Your answer should show every line of the material below that includes "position".

== Segment start ==

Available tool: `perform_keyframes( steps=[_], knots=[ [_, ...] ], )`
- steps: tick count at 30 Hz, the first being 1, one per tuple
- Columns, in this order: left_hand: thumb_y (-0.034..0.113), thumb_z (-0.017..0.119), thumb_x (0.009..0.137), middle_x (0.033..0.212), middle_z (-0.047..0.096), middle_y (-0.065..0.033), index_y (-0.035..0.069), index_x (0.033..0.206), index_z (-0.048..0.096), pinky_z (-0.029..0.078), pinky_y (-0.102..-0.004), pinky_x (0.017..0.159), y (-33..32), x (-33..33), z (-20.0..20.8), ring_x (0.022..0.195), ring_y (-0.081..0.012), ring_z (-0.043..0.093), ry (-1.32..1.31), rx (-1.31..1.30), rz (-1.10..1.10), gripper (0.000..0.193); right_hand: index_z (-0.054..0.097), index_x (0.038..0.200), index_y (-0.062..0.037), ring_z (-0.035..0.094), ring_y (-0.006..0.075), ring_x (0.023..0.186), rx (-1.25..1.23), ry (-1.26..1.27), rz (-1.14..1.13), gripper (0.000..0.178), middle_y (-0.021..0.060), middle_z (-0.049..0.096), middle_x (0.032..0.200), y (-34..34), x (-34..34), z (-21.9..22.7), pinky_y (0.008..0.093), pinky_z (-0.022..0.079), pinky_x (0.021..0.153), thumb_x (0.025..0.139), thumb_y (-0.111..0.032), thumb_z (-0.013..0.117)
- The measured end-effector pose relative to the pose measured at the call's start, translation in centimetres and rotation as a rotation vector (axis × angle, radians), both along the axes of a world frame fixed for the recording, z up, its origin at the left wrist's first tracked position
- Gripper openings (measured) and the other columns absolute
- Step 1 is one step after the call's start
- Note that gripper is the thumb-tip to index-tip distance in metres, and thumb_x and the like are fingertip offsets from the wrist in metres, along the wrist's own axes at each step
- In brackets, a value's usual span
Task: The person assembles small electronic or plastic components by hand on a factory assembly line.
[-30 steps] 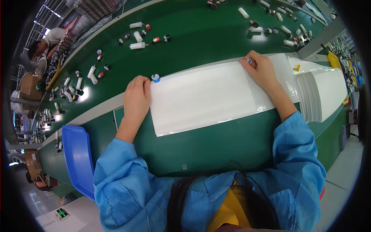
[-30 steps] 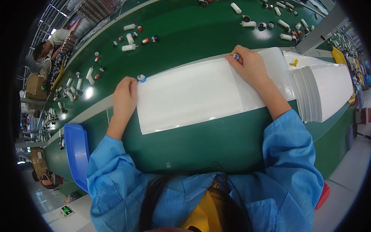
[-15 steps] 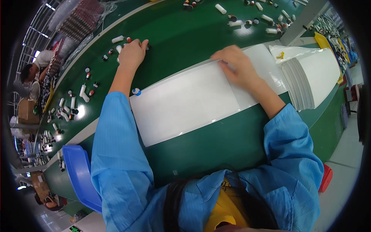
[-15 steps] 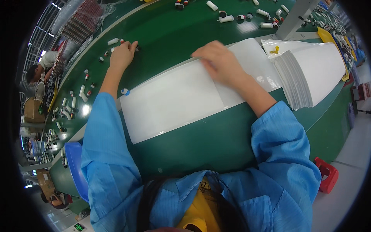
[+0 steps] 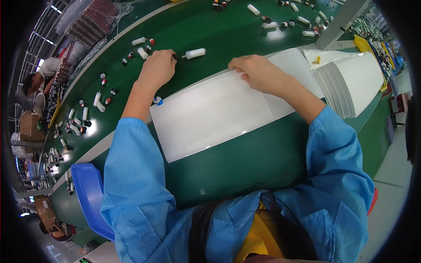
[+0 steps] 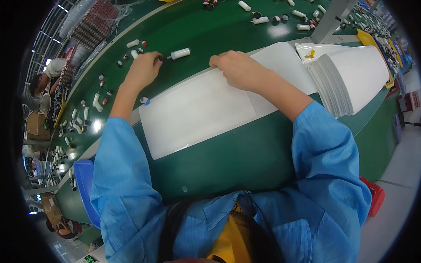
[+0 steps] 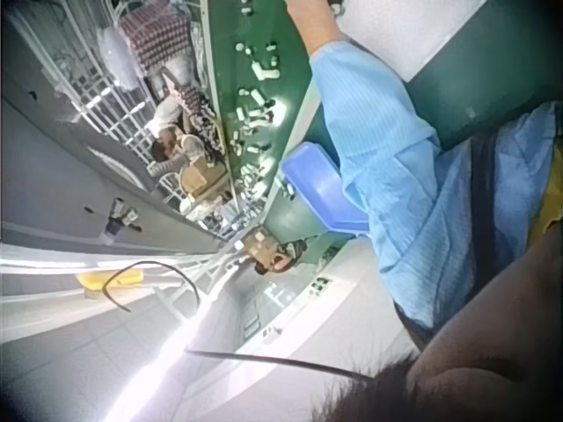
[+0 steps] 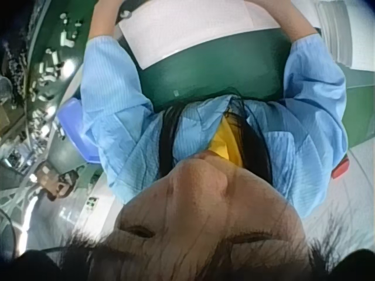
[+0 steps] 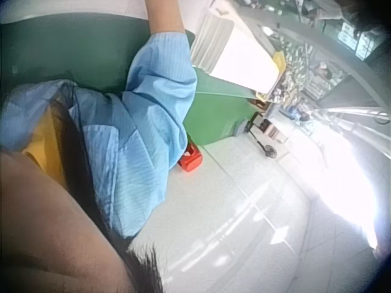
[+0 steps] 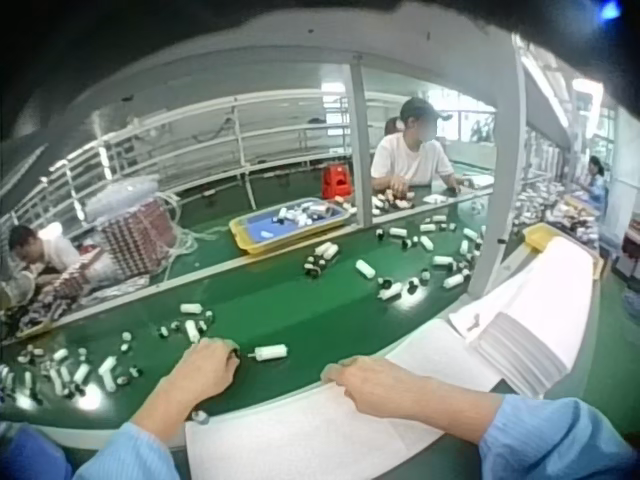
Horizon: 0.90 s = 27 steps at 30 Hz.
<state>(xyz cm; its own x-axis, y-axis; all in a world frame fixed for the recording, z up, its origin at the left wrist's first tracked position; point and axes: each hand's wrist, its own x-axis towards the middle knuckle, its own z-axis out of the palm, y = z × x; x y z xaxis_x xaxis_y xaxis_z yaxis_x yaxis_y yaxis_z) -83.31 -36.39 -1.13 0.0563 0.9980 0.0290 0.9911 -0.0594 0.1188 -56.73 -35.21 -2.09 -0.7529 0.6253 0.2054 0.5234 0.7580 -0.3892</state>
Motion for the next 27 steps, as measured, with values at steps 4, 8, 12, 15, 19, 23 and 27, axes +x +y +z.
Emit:
perform_keyframes(
  steps=[4,8,12,15,19,23,27],
  knots=[
    [0.012,0.051,0.085,0.087,0.062,-0.0113,-0.003,0.106,0.055,0.049,-0.0316,0.072,0.0,0.8,0.2,0.075,-0.02,0.06,-0.785,-0.179,0.157,0.026,0.056,0.095,-0.0019,0.057,0.0307,0.086,0.196,-0.243,0.038,0.027,0.0152,0.059,0.09,-0.4,0.2,-0.7,0.0385,0.047,0.073,0.069,0.005,0.056],
    [0.016,0.049,0.088,0.093,0.06,-0.0083,-0.002,0.105,0.055,0.047,-0.0272,0.073,-0.6,1.9,-0.8,0.08,-0.0154,0.057,-1.66,-0.454,0.104,0.025,0.054,0.098,-0.0021,0.056,0.0319,0.083,0.071,-0.269,0.095,0.033,0.0149,0.058,0.086,1.4,-0.3,1.0,0.0378,0.046,0.071,0.066,0.006,0.055],
    [0.02,0.048,0.09,0.09,0.056,-0.0056,0.0,0.112,0.05,0.043,-0.0283,0.079,-2.0,4.4,-1.2,0.083,-0.0121,0.052,-1.859,-0.423,-0.024,0.03,0.051,0.098,-0.0027,0.056,0.0312,0.082,-0.189,-0.355,0.085,0.035,0.0149,0.058,0.085,2.4,-1.4,1.9,0.0369,0.044,0.069,0.065,0.006,0.052],
    [0.021,0.047,0.091,0.086,0.052,-0.0024,0.002,0.117,0.046,0.043,-0.0287,0.081,-2.2,5.2,-1.8,0.079,-0.0103,0.049,-1.948,-0.426,-0.08,0.032,0.051,0.095,-0.002,0.056,0.0297,0.082,-0.137,-0.463,0.078,0.032,0.0128,0.058,0.084,1.6,-1.8,2.7,0.0365,0.045,0.07,0.064,0.006,0.055],
    [0.019,0.046,0.091,0.086,0.052,-0.0025,0.003,0.117,0.046,0.043,-0.0299,0.083,-2.3,6.2,-1.5,0.08,-0.0119,0.049,-1.963,-0.399,-0.086,0.03,0.051,0.091,-0.0004,0.059,0.0288,0.078,0.321,-0.187,0.15,0.024,0.0122,0.058,0.077,-0.6,0.1,-1.0,0.0358,0.049,0.066,0.068,0.002,0.056],
    [0.018,0.045,0.091,0.081,0.048,-0.0018,0.002,0.117,0.044,0.043,-0.0307,0.086,-2.8,6.8,-1.6,0.08,-0.0137,0.048,-1.933,-0.354,-0.049,0.031,0.051,0.088,-0.0004,0.059,0.028,0.077,0.463,-0.182,0.036,0.021,0.0132,0.056,0.076,-2.2,0.2,-1.6,0.0355,0.049,0.066,0.068,0.0,0.054],
    [0.018,0.044,0.092,0.076,0.043,-0.0009,0.002,0.117,0.043,0.043,-0.0303,0.083,-3.2,6.9,-1.7,0.077,-0.0135,0.045,-2.043,-0.368,-0.043,0.03,0.05,0.086,-0.0011,0.059,0.0278,0.077,0.314,-0.184,0.077,0.02,0.0124,0.055,0.073,0.5,-0.4,-0.6,0.0355,0.049,0.065,0.067,0.001,0.056]
  ],
)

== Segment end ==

• Task solution:
- The measured end-effector pose relative to the pose measured at the call's start, translation in centimetres and rotation as a rotation vector (axis × angle, radians), both along the axes of a world frame fixed for the recording, z up, its origin at the left wrist's first tracked position
<state>(xyz cm; its own x-axis, y-axis; all in a world frame fixed for the recording, z up, its origin at the left wrist's first tracked position; point and axes: each hand's wrist, its own x-axis towards the middle knuckle, its own z-axis out of the palm, y = z × x; x y z xaxis_x xaxis_y xaxis_z yaxis_x yaxis_y yaxis_z) -83.31 -36.39 -1.13 0.0563 0.9980 0.0290 0.9911 -0.0594 0.1188 -56.73 -35.21 -2.09 -0.7529 0.6253 0.2054 0.5234 0.7580 -0.3892</state>

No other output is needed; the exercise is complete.